O desdobramento e a agregação de proteínas induzidas pelo calor são muitas vezes reversíveis7. Em contraste, outras tensões proteotoxiais, como o estresse oxidativo, podem causar modificações proteicas irreversíveis através da oxidação de cadeias laterais específicas de aminoácidos resultando em proteínas não-/misfolding e, eventualmente, agregação deproteínas 4. A formação induzida pelo estresse de agregados proteicos insolúveis tem sido extensivamente estudada no contexto de acompanhantes moleculares e suas funções protetoras na levedura e bactérias11,12,13. Vários protocolos foram publicados que utilizam uma variedade de técnicas bioquímicas para o isolamento e análise dos agregados de proteínas insolúveis14,15,16,17. Os protocolos existentes têm sido usados principalmente para estudar a agregação de proteínas bacterianas mediante choque térmico e/ou identificação de acompanhantes moleculares.
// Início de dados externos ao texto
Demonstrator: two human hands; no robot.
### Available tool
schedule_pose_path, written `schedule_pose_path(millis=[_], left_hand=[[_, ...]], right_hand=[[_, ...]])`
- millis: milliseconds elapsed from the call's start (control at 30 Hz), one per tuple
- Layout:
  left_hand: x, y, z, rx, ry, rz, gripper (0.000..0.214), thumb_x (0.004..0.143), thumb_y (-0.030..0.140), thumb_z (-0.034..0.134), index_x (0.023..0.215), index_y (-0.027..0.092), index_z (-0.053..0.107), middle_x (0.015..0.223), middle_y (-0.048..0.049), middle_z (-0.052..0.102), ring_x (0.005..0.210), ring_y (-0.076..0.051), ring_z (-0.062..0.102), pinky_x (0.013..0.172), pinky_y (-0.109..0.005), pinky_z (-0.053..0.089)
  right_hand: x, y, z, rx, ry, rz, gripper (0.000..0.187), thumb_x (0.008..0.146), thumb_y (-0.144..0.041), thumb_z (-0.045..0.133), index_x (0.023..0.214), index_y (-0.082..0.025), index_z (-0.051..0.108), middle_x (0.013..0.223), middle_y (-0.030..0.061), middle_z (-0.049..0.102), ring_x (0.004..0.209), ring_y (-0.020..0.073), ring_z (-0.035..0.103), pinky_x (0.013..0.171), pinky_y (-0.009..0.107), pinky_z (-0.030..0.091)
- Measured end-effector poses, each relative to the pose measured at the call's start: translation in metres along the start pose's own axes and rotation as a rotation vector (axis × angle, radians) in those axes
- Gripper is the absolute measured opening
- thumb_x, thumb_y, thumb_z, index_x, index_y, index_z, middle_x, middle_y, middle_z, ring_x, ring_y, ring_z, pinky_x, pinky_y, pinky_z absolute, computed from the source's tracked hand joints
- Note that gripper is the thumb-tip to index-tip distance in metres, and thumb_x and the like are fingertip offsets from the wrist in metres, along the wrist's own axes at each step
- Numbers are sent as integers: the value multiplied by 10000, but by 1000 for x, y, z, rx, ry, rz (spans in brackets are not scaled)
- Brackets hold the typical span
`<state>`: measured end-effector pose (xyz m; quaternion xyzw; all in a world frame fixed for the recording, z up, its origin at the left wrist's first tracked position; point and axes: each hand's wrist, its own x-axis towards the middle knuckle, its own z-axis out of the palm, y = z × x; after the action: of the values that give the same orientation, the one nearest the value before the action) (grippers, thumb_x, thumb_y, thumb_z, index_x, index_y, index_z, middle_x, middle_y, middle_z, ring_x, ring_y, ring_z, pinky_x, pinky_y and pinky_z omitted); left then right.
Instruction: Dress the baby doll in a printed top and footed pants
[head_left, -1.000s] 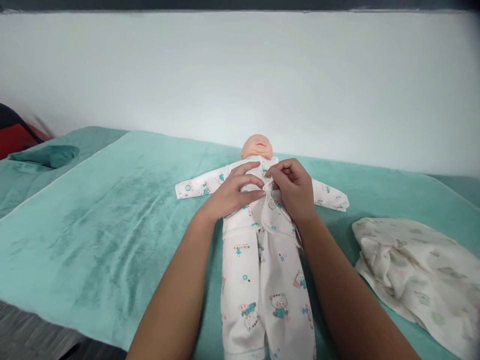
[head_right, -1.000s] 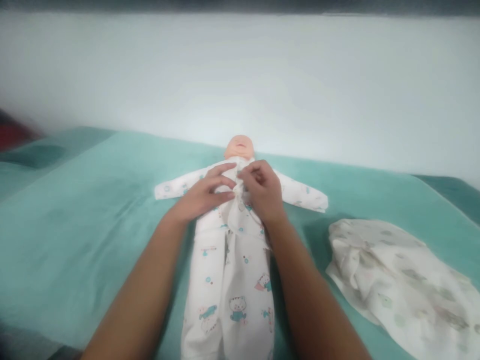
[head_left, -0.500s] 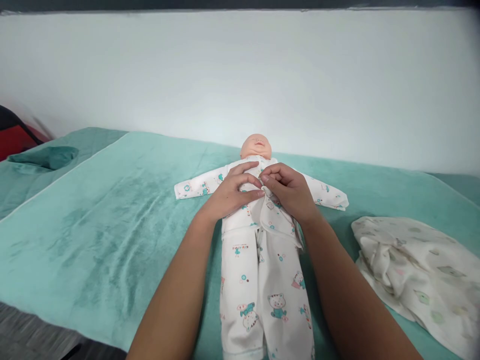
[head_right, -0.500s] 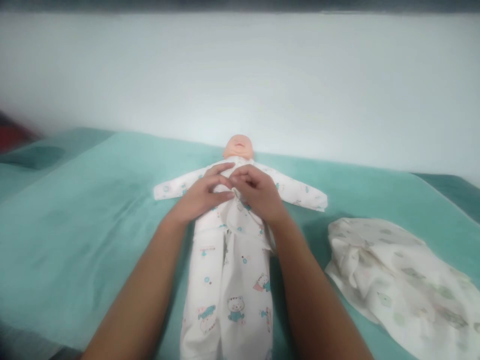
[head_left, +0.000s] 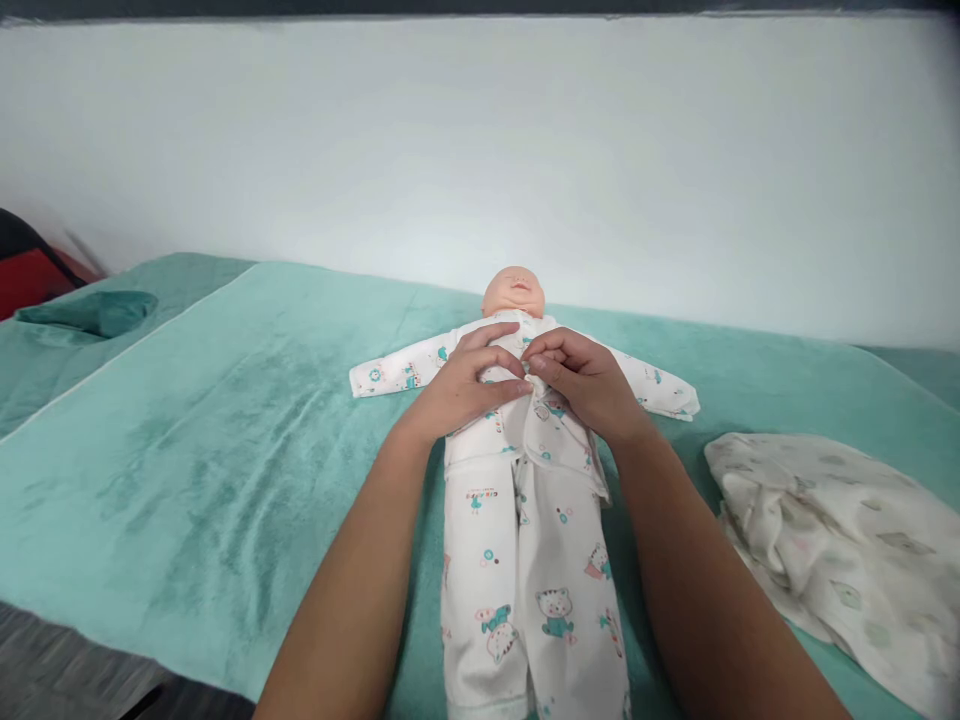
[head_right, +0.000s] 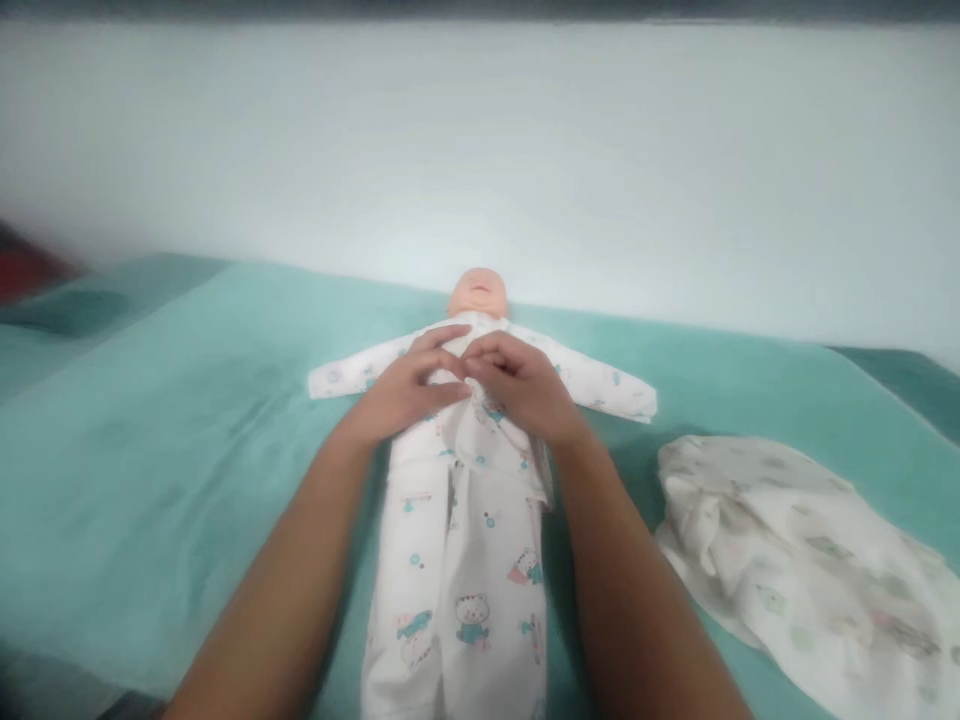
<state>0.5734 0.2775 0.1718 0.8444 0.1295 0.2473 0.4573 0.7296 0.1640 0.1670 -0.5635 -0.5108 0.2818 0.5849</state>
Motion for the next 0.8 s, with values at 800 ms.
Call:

Embora esses protocolos tenham sido certamente um avanço para o campo, há alguns grandes inconvenientes nos procedimentos experimentais porque exigem (i) um grande volume de cultura bacteriana de até 10 L14,17, (ii) complicados processos de interrupção física, incluindo o uso de disruptores celulares, imprensa francesa e/ou sonicação14,15,17, ou (iii) demorado repetidos lalavís e incubação etapas15,16,17.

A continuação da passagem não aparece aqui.